C'est
le plus mal aimé de tous les John Ford. Patrick Brion dans son
anthologie sur le cinéaste sortie en 2002 n'est pas tendre avec La
Route au tabac et déteste à peu près tout surtout les cris et
beuglements de William Tracy. Dans The Shop around the corner,
William Tracy était le coursier Pepi, ce sympathique jeune homme, un
an plus tard, devant la caméra de John Ford il incarne Dude Lester
le fils cadet de la famille, un jeune adulte encore dans les jupes de
sa mère.
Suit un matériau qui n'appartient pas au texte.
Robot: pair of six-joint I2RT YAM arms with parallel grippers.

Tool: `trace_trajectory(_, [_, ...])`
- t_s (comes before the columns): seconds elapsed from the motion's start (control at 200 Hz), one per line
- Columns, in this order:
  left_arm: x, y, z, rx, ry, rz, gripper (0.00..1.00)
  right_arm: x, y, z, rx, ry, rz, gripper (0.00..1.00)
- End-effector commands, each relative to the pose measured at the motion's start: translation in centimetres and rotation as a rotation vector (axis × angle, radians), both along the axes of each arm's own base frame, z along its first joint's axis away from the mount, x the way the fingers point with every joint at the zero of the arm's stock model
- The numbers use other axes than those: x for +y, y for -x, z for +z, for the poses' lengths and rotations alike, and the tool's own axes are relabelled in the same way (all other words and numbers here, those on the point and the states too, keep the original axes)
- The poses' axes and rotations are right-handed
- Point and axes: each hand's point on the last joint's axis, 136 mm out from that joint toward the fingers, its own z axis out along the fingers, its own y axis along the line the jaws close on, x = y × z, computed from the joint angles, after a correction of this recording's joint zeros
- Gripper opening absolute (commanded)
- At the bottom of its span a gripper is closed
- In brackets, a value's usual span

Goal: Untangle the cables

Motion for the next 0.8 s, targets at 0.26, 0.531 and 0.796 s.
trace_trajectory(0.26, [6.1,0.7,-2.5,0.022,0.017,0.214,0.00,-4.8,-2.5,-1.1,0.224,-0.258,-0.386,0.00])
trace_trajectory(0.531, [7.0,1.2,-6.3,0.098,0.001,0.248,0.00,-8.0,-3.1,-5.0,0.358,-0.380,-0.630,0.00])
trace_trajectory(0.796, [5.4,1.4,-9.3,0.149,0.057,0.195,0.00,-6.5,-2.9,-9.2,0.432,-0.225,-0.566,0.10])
L'acteur ne fera pas grand chose par la suite, si j'ai bien
compris.
Dans
La Route au tabac, il est un insupportable gamin en salopette
et avec une tignasse qui lui tombe sur les yeux. Dude est le fils de
Jetter Lester (Charley Grapewin) et son épouse Ada (Elizabeth
Patterson). Ils vivent avec la grand-mère, un personnage
fantomatique habillée tout en noir qui traverse de temps en temps le
cadre, sans dire un mot. Ada en fin de film se demandera où elle a
bien plus passé. Jetter répondra qu'il ira voir, un jour ou
l'autre, dans la forêt s'il la trouve. Ça fait déjà une bouche en
moins à nourrir.
La
plus jeune sœur vit aussi là, Ellie May (Gene Tierney). L'actrice
n'a pas encore rencontré Otto Preminger et ça se voit. John Ford ne
sait pas bien quoi faire d'elle ni vraiment comment la diriger, alors
il la filme le visage tout mâchuré. Il lui donne quatre lignes de
dialogue pour tout le film. C'est d'ailleurs amusant de voir Dana
Andrews dans un tout petit rôle apparaître dans le film, ils se
croisent à peine dans La Route au tabac quand Dana Andrews
rend visite au Lester et se retrouveront dans Laura en 1944,
c'est un film d'une bien autre trempe.
Un
patelin de Géorgie en pleine crise économique, les Lester sont
paresseux, le film ne cesse de le répéter du début à la fin mais
ils espèrent rester dans cette ferme en train de s'effondrer sur
elle-même. En début de film, Jetter traverse tout le village sur
cette route du tabac qui jadis a fait la renommée de ce coin
d'Amérique. Tout est en ruine et ce qui est en ruine menace chaque
jour un peu plus de s'effondrer. John Ford va passer 1h20 à filmer
cet effondrement inéluctable sur un mode de comique troupier.
Personne
n'est certain dans ce film si ce n'est ce Capitaine Tim que joue Dana
Andrews qui aimerait que tout soit encore comme avant. Le premier
décor du film que traverse Jetter Lester est justement une immense
demeure comme au bon temps. Là vit Henry Peabody (Slim Summerville),
assoupi sur le perron quand débarque Jetter avec son vieux tacot
déglingué. Dès qu'il évoque le nom de Sister Bessie (Marjorie
Rambeau), il fuit prenant ses jambes à son cou. Le gag est répété
autant de fois que la bigote entre en scène.
Cette
femme, désormais veuve, est revenue au pays. Elle aussi a son
running gag, elle chante des chants religieux. Elle sort son sifflet
pour donner le ton et entonne son chant, cela a comme résultat
immédiat d'arrêter toute activité autour d'elle, d'interrompre
ceux qui voulait comprendre ce qui est en train de se passer, car les
personnages comme les spectateurs du film, ont du mal à comprendre
ce qui se passe sur l'écran. Impossible que John Ford soit allé
aussi loin dans le burlesque échevelé avec que des acteurs qui
hurlent ou pleurent tel leur gendre joué par Ward Bond.
Le
bruit, le chaos, la destruction sont les apanages du jeune Dude
Lester. Son unique rêve est de pouvoir klaxonner. Pour ça il faut
avoir une voiture et avec l'assurance de Sister Bessie, il va acheter
une belle bagnole rutilante qu'il va se faire un plaisir de détruire
en une journée en fonçant dans tous les recoins du patelin. Je dois
avouer que ce petit côté fast and furious dans l’œuvre de
John Ford me plaît beaucoup. Plus essentiel, je ris devant toutes
ces bêtises, ces cabotinages de tous ces acteurs. Je devrais pas,
mais je ris beaucoup devant ce film.